Stored items
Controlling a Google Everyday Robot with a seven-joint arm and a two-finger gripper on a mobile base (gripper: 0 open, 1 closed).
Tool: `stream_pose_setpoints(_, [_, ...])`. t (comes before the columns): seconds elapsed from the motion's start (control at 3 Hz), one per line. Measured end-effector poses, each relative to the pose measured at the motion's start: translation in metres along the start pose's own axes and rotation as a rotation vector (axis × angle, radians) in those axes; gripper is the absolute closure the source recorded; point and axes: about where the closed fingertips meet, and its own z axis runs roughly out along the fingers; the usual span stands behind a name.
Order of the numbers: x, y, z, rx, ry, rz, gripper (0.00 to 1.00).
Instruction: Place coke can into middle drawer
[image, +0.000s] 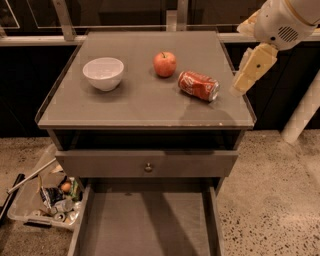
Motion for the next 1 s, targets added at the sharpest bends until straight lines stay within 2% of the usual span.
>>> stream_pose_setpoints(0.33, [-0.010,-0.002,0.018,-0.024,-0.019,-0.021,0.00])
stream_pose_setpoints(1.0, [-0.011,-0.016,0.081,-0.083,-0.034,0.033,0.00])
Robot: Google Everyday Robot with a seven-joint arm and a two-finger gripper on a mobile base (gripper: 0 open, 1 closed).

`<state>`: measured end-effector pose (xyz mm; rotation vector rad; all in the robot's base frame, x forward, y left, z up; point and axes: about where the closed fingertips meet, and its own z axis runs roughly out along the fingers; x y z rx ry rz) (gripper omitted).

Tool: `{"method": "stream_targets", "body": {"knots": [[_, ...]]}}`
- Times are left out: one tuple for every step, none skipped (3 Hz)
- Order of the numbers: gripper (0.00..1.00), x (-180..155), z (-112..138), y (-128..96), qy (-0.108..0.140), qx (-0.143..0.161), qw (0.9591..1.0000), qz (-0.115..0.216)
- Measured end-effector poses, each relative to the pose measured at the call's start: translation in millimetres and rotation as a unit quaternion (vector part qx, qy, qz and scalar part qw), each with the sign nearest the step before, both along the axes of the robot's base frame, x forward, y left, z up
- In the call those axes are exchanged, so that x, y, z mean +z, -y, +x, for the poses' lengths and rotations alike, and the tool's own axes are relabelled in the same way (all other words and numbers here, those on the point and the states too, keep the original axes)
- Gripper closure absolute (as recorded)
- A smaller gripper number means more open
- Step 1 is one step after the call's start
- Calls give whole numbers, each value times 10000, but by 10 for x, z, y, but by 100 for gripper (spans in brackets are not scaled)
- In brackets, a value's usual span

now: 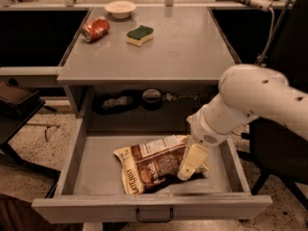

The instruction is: Pick brown chip bag from top drawer and place on counter

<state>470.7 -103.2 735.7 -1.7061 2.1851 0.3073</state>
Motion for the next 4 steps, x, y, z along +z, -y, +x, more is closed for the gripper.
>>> {"method": "stream_targets", "body": {"knots": [[0,-476,129,-296,30,-84,9998,180],[0,-850,249,-455,87,-228,9993,275],[0,-1130,308,-604,85,-245,9992,295],[19,-1133,320,-614,103,-253,9992,307]]}}
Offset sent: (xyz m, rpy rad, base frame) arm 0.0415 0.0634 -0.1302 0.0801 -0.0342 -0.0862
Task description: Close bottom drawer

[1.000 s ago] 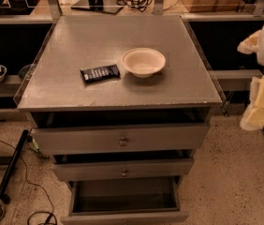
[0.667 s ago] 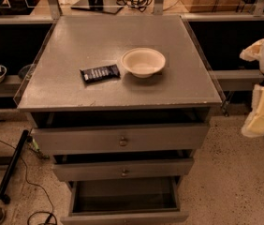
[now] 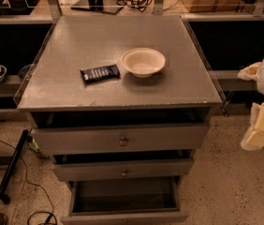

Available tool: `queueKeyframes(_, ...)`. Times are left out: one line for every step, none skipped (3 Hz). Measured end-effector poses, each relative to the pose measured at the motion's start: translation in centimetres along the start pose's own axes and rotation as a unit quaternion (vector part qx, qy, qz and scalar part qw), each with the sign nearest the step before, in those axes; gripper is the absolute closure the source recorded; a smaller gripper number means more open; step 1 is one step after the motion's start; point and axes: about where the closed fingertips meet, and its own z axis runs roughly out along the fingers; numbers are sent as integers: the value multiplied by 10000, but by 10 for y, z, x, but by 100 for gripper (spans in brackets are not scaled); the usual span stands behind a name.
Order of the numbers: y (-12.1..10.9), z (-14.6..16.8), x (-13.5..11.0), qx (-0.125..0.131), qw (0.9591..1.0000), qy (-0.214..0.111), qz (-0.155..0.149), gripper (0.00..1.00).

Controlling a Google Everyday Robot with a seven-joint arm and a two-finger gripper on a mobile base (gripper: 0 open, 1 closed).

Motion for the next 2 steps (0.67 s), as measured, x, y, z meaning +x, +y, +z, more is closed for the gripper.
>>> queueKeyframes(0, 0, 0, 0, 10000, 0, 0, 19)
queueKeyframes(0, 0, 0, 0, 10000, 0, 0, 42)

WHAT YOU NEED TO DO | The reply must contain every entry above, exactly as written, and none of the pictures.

RESPONSE |
Controlling a Google Everyday Robot with a seven-joint arm and a two-finger gripper on a mobile base (gripper: 0 open, 1 closed).
Tool: `stream_pose_setpoints(_, [_, ...])`. t (comes before the columns): seconds elapsed from the motion's start (control at 3 Hz), one per line. Measured end-effector poses, each relative to the pose measured at the motion's start: translation in metres along the start pose's own axes and rotation as a rotation vector (axis × angle, radians) in those axes; gripper is the absolute closure the source recorded; point and axes: about where the closed fingertips meet, and its own z axis runs roughly out along the fingers; the usual span stands behind a name.
Order of the numbers: x, y, z, rx, ry, rz, gripper (0.00 to 1.00).
Instruction: Place coke can into middle drawer
[image, +0.000s] 
Motion for the next 1 s, targets added at the sharpest bends until straight lines stay within 2% of the usual span.
>>> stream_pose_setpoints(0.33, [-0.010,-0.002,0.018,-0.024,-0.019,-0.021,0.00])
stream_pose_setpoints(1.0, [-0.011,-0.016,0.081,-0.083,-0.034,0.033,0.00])
Robot: Google Everyday Robot with a seven-joint arm and a two-finger gripper on a mobile base (gripper: 0 open, 1 closed).

`<state>`: measured end-effector pose (xyz mm; rotation vector rad; all in the robot's base frame, x forward, y left, z up; point and axes: about where the closed fingertips meet, and its own z axis runs roughly out along the fingers; x y z rx ry rz) (gripper omitted).

Tool: `{"method": "stream_targets", "body": {"knots": [[_, ...]]}}`
- Times are left out: one tuple for every step, none skipped (3 Hz)
- Order of the numbers: gripper (0.00..1.00), x (-180..155), z (-112..138), y (-128..96), qy (-0.108..0.140), qx (-0.143..0.161), qw (0.9591..1.0000), qz (-0.115..0.216)
- Measured end-effector poses, each relative to the pose measured at the call's start: translation in millimetres and rotation as a unit quaternion (vector part qx, qy, qz and scalar part qw), each with the sign nearest the step before, both along the axes of the robot's base frame, x forward, y left, z up
- In the call those axes are exchanged, so that x, y, z mean +z, -y, +x, for the poses' lengths and rotations alike, and the tool's own axes are relabelled in the same way (all other words and numbers here, those on the point and the states too, keep the original axes)
- Gripper closure absolute (as recorded)
- A smaller gripper number means more open
- Step 1 is one step after the call's start
- Calls give whole numbers, each value times 10000, but by 10 for x, z, y, but by 100 for gripper (spans in brackets are not scaled)
- In brackets, a value's usual span

now: 

The instruction is: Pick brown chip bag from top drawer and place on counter

<state>470.7 -103.2 735.7 -1.7061 2.1851 0.3073</state>
Motion for the next 4 steps, x, y, z along +z, -y, +x, more is closed for the gripper.
>>> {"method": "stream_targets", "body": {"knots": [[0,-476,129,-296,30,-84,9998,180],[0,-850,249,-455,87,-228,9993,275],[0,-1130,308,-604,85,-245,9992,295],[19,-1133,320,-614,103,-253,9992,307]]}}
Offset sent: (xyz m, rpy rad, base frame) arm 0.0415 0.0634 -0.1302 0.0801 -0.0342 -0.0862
Task description: Close bottom drawer

[1.000 s ago] 
[0.667 s ago] 
[now] 

Available tool: `queueKeyframes(_, ...)`. Times are left out: one line for every step, none skipped (3 Hz). Measured end-effector poses, each relative to the pose measured at the motion's start: translation in centimetres along the start pose's own axes and rotation as a unit quaternion (vector part qx, qy, qz and scalar part qw), each with the sign nearest the step before, in those axes; gripper is the absolute closure the source recorded; a smaller gripper number means more open; step 1 is one step after the motion's start; point and axes: about where the closed fingertips meet, and its own z axis runs roughly out along the fingers; numbers are sent as integers: the value multiplied by 10000, but by 10 for y, z, x, but by 100 for gripper (spans in brackets are not scaled); the usual span stands behind a name.
Order of the numbers: y (-12.1..10.9), z (-14.6..16.8), x (-13.5..11.0), qx (-0.125..0.131), qw (0.9591..1.0000), qy (-0.214..0.111), qz (-0.155..0.149), gripper (0.00..1.00).

Controlling a Google Everyday Robot with a seven-joint arm and a two-finger gripper on a mobile base (gripper: 0 open, 1 closed).

Motion for the next 2 steps (0.67 s), as measured, x, y, z meaning +x, +y, +z, more is closed for the gripper.
>>> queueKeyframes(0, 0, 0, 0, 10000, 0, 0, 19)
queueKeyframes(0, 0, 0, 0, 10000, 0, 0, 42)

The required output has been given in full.